"We paid off our 600 million rupee (six-million dollar) bank overdraft after getting an advance payment from television rights sold for the Indian tour," Sri Lanka Cricket (SLC) media manager Shane Fernando told AFP.
Fernando declined to reveal details, but local media reported that the Dubai-based Ten Sports, which holds the television rights for the tour, paid 50 percent of the 15.2 million dollar agreed for the tour.
India will play three Tests and five one-day internationals during the six-week visit, with the first Test starting on July 23.
India, with its vast cricket-crazy television audiences, is the commercial superpower of the sport contributing almost 70 percent of the game's worldwide revenues.

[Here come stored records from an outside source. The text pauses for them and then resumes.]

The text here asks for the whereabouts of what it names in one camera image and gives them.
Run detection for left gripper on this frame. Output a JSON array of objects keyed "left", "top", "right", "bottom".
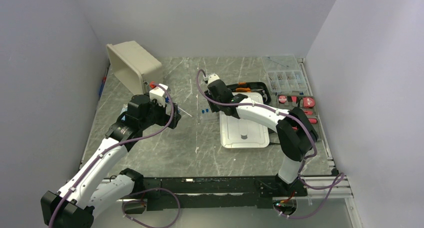
[{"left": 140, "top": 96, "right": 181, "bottom": 130}]

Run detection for red handled screwdriver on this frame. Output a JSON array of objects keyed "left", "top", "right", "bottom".
[{"left": 308, "top": 118, "right": 318, "bottom": 124}]

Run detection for red tape measure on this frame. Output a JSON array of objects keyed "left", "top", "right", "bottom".
[{"left": 302, "top": 97, "right": 316, "bottom": 109}]

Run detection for white tray lid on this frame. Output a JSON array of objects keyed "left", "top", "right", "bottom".
[{"left": 219, "top": 111, "right": 270, "bottom": 149}]

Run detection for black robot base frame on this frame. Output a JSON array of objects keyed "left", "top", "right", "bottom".
[{"left": 120, "top": 168, "right": 308, "bottom": 211}]

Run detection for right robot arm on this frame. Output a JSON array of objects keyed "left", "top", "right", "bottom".
[{"left": 201, "top": 79, "right": 319, "bottom": 196}]

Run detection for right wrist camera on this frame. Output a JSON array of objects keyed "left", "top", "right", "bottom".
[{"left": 203, "top": 73, "right": 220, "bottom": 84}]

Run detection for red utility knife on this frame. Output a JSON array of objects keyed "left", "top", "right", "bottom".
[{"left": 303, "top": 110, "right": 314, "bottom": 116}]

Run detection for clear compartment organizer box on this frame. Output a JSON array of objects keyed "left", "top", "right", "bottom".
[{"left": 261, "top": 54, "right": 309, "bottom": 95}]

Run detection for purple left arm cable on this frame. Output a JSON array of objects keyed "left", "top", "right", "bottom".
[{"left": 47, "top": 83, "right": 176, "bottom": 228}]

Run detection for grey tool tray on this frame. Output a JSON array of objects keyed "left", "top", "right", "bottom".
[{"left": 275, "top": 93, "right": 323, "bottom": 142}]

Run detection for clear test tube rack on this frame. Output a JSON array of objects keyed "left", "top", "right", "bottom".
[{"left": 196, "top": 94, "right": 219, "bottom": 124}]

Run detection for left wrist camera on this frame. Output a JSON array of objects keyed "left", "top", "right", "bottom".
[{"left": 148, "top": 81, "right": 170, "bottom": 107}]

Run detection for beige plastic bin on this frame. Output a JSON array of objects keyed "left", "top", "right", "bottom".
[{"left": 106, "top": 40, "right": 164, "bottom": 95}]

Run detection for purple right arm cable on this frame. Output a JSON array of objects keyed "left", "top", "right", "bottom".
[{"left": 196, "top": 69, "right": 345, "bottom": 221}]

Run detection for blue red pens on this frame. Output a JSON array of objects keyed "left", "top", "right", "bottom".
[{"left": 98, "top": 67, "right": 109, "bottom": 98}]

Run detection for black orange tool case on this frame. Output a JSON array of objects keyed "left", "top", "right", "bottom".
[{"left": 227, "top": 81, "right": 272, "bottom": 105}]

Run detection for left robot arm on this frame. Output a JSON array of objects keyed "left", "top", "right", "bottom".
[{"left": 40, "top": 90, "right": 181, "bottom": 228}]

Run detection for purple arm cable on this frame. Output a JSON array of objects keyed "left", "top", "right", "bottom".
[
  {"left": 47, "top": 83, "right": 176, "bottom": 228},
  {"left": 196, "top": 69, "right": 345, "bottom": 221}
]

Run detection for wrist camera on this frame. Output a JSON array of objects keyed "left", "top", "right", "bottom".
[
  {"left": 203, "top": 73, "right": 220, "bottom": 84},
  {"left": 148, "top": 81, "right": 170, "bottom": 107}
]

"India's biggest passion is cricket. It's an advertiser's dream market," said Jude de Valliere of the Colombo-based Right Angle Sports Marketing.
"Any brand that associates itself with cricket is assured of a good return. Less affluent countries like Sri Lanka are not ashamed to cash in on India's financial muscle."
Sri Lankan cricket was not been short of sponsors after the island won its only World Cup under Arjuna Ranatunga's captaincy in 1996, but income has been running dry in recent times.
A major portion of the money that Sri Lanka Cricket, now headed by Ranatunga himself, earns these days is through sale of television rights to home internationals.
The SLC lost 11 million dollars when South Africa pulled out of a triangular one-day series in August 2006 after a bomb blast near the team hotel in Colombo.
India, the third team in the tri-series, stayed back to play one-day matches against Sri Lanka, but rain wiped out the hastily-arranged series.